Many of Condor’s victims were proponents of liberation theology, which sought to apply the Christian gospel in support of social justice causes.
The CIA helped to kill progress in Africa by supporting such acts as the 1971 coup in Sudan by Colonel Gafar Nimiery, which deposed the communist Major Hashem al-Atta and resulted in the execution of Sudan’s Communist Party founder Abdel Khaliq Mahjub.
In the Middle East, the CIA’s crusade against communism resulted in a preference for Islamic fundamentalist like the Saudi Royal family and Pakistani General Zi-al-Huq (1978-1988), who had his predecessor Zulfaqir Ali Bhutto hanged and armed violent jihadist fundamentalists in Afghanistan to carry on the holy war against the Soviet Union.
When a Third World project emerged in the 1970s to advance the idea of a New International Economic Order (NIEO) drawing on the principle of economic nationalism, Washington worked to undermine its advancement through the delegitimization of the United Nations General Assembly, which had endorsed the NIEO in 1974.
It was in this period that the U.S. began to pressure the International Monetary Fund (IMF) to tie loans to structural adjustment programs that cut state services and were beneficial to multi-national corporations.
In the 21st century, Washington has brazenly used sanctions to try and undermine defiant governments. It has also helped manufacture corruption scandals, such as those that brought down leftists Lula and Dilma Rousseff in Brazil, whose policies had lifted almost 30 million Brazilians out of poverty.
Prashad ends his book with a quote from Otto René Castillo (1936-1967), a poet who took his notebooks with him into Guatemala’s jungles in the 1960s to fight against the U.S. imposed dictatorship. Castillo wrote:
“The most beautiful thing
For those who have fought a whole life
Is to come to the end and say;
We believed in people and life,
And life and the people
Never let us down.”
These words ought to haunt every person who has worked for the CIA; an agency on the wrong side of humanity from its inception.
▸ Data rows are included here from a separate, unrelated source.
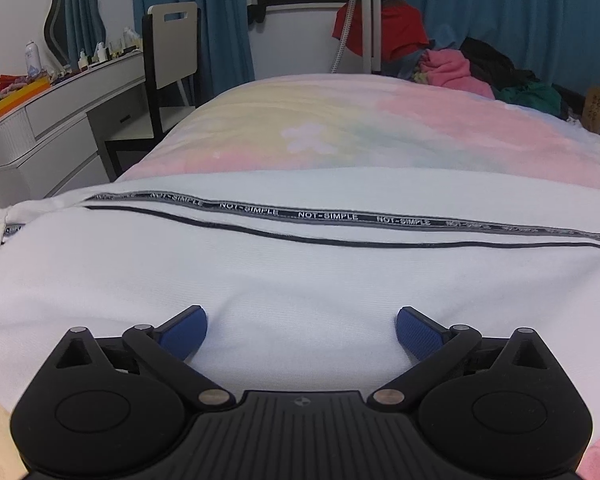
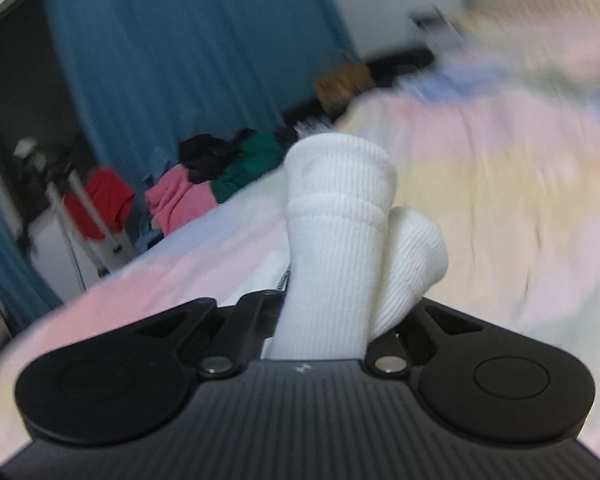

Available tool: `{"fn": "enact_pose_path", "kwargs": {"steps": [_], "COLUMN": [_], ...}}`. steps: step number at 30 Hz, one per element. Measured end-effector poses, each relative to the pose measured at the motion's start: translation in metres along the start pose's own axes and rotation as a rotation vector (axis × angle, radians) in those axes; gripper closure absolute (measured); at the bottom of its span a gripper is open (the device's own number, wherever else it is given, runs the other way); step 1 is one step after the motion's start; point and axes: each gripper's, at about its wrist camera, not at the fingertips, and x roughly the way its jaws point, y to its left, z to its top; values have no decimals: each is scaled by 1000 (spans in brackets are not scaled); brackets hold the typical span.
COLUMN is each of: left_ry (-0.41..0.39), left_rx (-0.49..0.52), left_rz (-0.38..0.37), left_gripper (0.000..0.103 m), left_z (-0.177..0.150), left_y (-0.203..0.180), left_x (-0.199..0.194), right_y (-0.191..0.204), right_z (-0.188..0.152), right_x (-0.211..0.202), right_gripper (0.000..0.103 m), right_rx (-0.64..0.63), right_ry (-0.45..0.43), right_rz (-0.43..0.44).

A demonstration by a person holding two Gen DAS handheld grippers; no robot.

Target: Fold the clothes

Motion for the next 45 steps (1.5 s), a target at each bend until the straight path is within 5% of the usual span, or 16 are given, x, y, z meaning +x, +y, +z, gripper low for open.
{"fn": "enact_pose_path", "kwargs": {"steps": [7, 14, 18, 21, 28, 35, 36, 40, 45], "left_ry": [-69, -145, -146, -147, -168, -123, -120, -117, -74], "left_rx": [-96, -150, -211, -255, -453, -504, -503, -468, -463], "left_rz": [-47, -35, -75, -102, -244, -336, -349, -353, -365], "left_gripper": [3, 3, 3, 3, 2, 3, 3, 3, 3], "left_z": [6, 13, 13, 13, 13, 5, 4, 1, -3], "left_y": [19, 28, 36, 42, 69, 76, 75, 70, 65], "left_x": [-29, -47, -51, -52, -58, -52, -52, -53, -48], "right_y": [90, 181, 211, 210, 212, 217, 217, 213, 190], "right_z": [-18, -99, -173, -212, -172, -202, -194, -162, -114], "right_x": [-51, -129, -152, -152, -160, -171, -172, -178, -183], "right_gripper": [92, 92, 92, 92, 91, 85, 82, 31, 27], "right_rx": [-437, -768, -1030, -1149, -945, -1057, -1031, -894, -646], "right_ry": [-146, -259, -133, -46, -41, 43, 75, 249, 427], "right_rz": [124, 404, 595, 602, 615, 693, 723, 861, 994]}}
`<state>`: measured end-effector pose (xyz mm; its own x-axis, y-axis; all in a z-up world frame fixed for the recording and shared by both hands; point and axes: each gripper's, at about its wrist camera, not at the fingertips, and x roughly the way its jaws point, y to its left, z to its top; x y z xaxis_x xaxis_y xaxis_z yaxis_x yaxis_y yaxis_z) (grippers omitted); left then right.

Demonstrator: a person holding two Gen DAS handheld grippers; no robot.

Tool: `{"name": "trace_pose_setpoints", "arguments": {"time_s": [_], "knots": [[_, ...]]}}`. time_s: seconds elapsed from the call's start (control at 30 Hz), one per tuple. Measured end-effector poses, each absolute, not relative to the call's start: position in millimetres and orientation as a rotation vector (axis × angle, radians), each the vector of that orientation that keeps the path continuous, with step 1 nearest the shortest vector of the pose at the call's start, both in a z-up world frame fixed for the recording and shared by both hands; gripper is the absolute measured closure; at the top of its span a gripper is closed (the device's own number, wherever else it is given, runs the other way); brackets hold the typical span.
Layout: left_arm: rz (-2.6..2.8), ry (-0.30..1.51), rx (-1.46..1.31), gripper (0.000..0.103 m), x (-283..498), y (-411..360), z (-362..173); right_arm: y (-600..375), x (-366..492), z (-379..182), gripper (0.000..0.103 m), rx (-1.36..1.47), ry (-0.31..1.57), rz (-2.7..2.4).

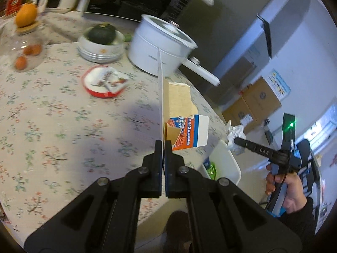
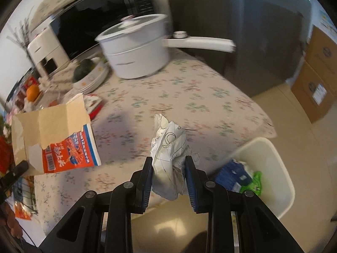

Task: Collect trash
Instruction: 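Carry the milk carton and white paper over the white bin with both grippers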

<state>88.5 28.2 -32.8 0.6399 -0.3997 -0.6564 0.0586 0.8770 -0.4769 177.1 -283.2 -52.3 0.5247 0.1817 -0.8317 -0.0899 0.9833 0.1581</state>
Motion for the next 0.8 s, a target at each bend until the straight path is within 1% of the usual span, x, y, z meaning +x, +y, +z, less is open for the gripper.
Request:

In today’s increasingly authoritarian political landscape, critiques of the CIA are few and far between. Many liberals have bought into the CIA’s disinformation about Russia—particularly when Donald Trump was being accused of being a Russian agent—and lionize a President, Barack Obama, who was a major supporter of the agency.
Prashad’s book is especially important as such. With hope, it will provoke the reemergence of a movement to abolish the CIA and offshoots like the National Endowment for Democracy (NED), which is long overdue.